Text files growing by 8x would be a non-starter. It would be nice to standardize...

pron · on June 23, 2016

It's not bad, but it's complicated, as it requires an O(n) algorithm to jump to a specific character. Unicode should have been capped at 16 bits, and doubling text files in size is fine. An alternate representation of simplified UTF-8 would have kept compatibility with old ASCII files.

hvidgaard · on June 23, 2016

Doubling text files is a waste for the most part, but what makes it tolerable is compression. Still 16 bits would not be enough, it's only 65536 different code pages, less than half of what is currently in Unicode. 24 bit is sufficiently out of allignment with modern hardware and algorithms, so 32 bit it is for efficiency. That is now 4 times the size, and compression is now a requirement.

In any case, Utf8 has a place, and if you want easy manipulation and search, convert it to Utf32 - it's fixed width.

pron · on June 23, 2016

> Still 16 bits would not be enough, it's only 65536 different code pages, less than half of what is currently in Unicode.

But that's only because Unicode has significantly ventured well beyond what we consider to be text. The BMP is enough to represent all text (including math).

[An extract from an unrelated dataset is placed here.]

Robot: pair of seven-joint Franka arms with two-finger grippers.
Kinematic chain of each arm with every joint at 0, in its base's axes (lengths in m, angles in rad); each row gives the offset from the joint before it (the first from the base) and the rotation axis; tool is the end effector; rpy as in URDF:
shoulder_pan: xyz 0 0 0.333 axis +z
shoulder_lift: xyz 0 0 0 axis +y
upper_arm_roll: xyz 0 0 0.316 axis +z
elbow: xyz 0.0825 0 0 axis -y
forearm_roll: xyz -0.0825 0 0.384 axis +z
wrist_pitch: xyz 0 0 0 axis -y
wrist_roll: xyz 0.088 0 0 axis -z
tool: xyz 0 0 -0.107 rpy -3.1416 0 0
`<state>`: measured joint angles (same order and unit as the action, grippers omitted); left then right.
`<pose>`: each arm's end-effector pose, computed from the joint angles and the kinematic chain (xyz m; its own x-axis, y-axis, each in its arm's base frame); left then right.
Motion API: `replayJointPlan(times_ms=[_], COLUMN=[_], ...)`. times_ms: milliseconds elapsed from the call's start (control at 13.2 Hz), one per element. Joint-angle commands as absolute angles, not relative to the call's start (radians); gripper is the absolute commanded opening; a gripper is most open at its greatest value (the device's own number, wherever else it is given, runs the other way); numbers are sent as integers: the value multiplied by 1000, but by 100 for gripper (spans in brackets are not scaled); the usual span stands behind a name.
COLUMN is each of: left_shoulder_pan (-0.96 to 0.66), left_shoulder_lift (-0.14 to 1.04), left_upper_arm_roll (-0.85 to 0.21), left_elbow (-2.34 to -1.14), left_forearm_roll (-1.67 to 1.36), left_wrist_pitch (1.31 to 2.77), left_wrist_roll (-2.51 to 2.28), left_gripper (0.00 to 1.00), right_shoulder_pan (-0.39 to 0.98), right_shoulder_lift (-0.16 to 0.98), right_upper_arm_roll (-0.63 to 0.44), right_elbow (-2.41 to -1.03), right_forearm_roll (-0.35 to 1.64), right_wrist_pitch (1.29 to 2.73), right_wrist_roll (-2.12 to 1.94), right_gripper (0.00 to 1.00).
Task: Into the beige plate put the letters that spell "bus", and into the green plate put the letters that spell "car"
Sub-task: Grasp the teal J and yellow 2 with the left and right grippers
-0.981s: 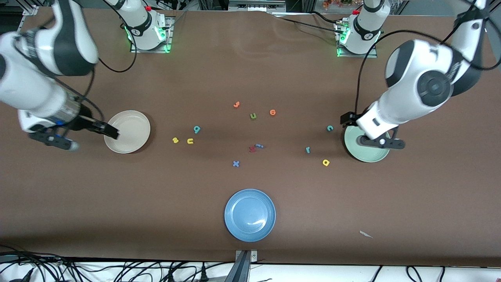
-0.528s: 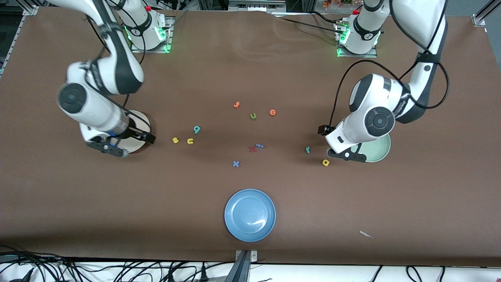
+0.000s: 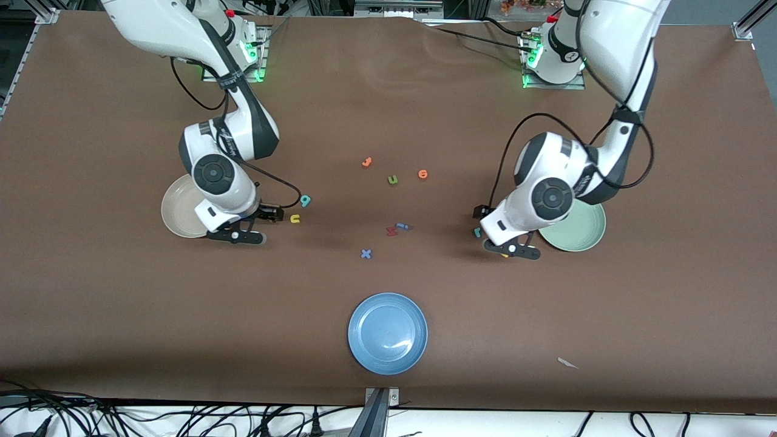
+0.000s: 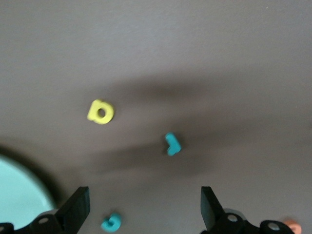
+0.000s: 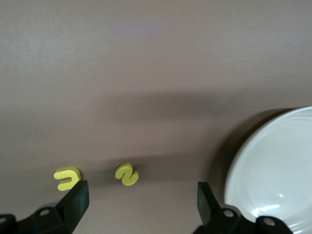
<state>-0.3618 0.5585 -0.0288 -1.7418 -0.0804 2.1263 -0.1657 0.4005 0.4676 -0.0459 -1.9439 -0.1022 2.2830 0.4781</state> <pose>0.5974 -0.2483 0.2425 0.9673 -0.1738 -0.1848 -0.1683 -0.9847 0.0452 0.5701 0.2094 0.2298 0.9957 -0.0532 -0.0758 -0.0423 -0.9894 0.1391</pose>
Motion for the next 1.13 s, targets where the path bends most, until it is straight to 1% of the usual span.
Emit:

hvidgaard · on June 23, 2016

BMP is mostly filled with symbols from logographic languages, and currently has around 100 free code points. 16 bits simply isn't enough for the scope of capturing all written language of the history.

pron · on June 23, 2016

But I don't think all written languages in history should have the same treatment when it comes to standardized data representation, or should all be standardized by the same body. It's OK to have alphabets no one has used for thousands of years other than specialized researchers standardized separately from Latin or Chinese alphabets.

hvidgaard · on June 23, 2016

But if you don't what would the point of a unified standard be? What should happen to glyphs that noone have used outside of research for 100 years? 1000 years?

pron · on June 23, 2016

They should all be standardized under separate standards. You can call them "extended text", if you like. Mathematical notation isn't really supported by Unicode, either (just mathematical symbols), and that's fine. Math should have its own standard, and so should hieroglyphs, emojis, and musical notation.

Tyr42 · on June 23, 2016

What happens if you want to use two different extended text code points in one blog post? How would they interact? How do they avoid assigning the same codepoint to different symbols. How would browsers support this? What's the actual plan, not just a handwave? Do you think it'd be more efficient to have to support 6 different standards than one?

pron · on June 23, 2016

> What happens if you want to use two different extended text code points in one blog post?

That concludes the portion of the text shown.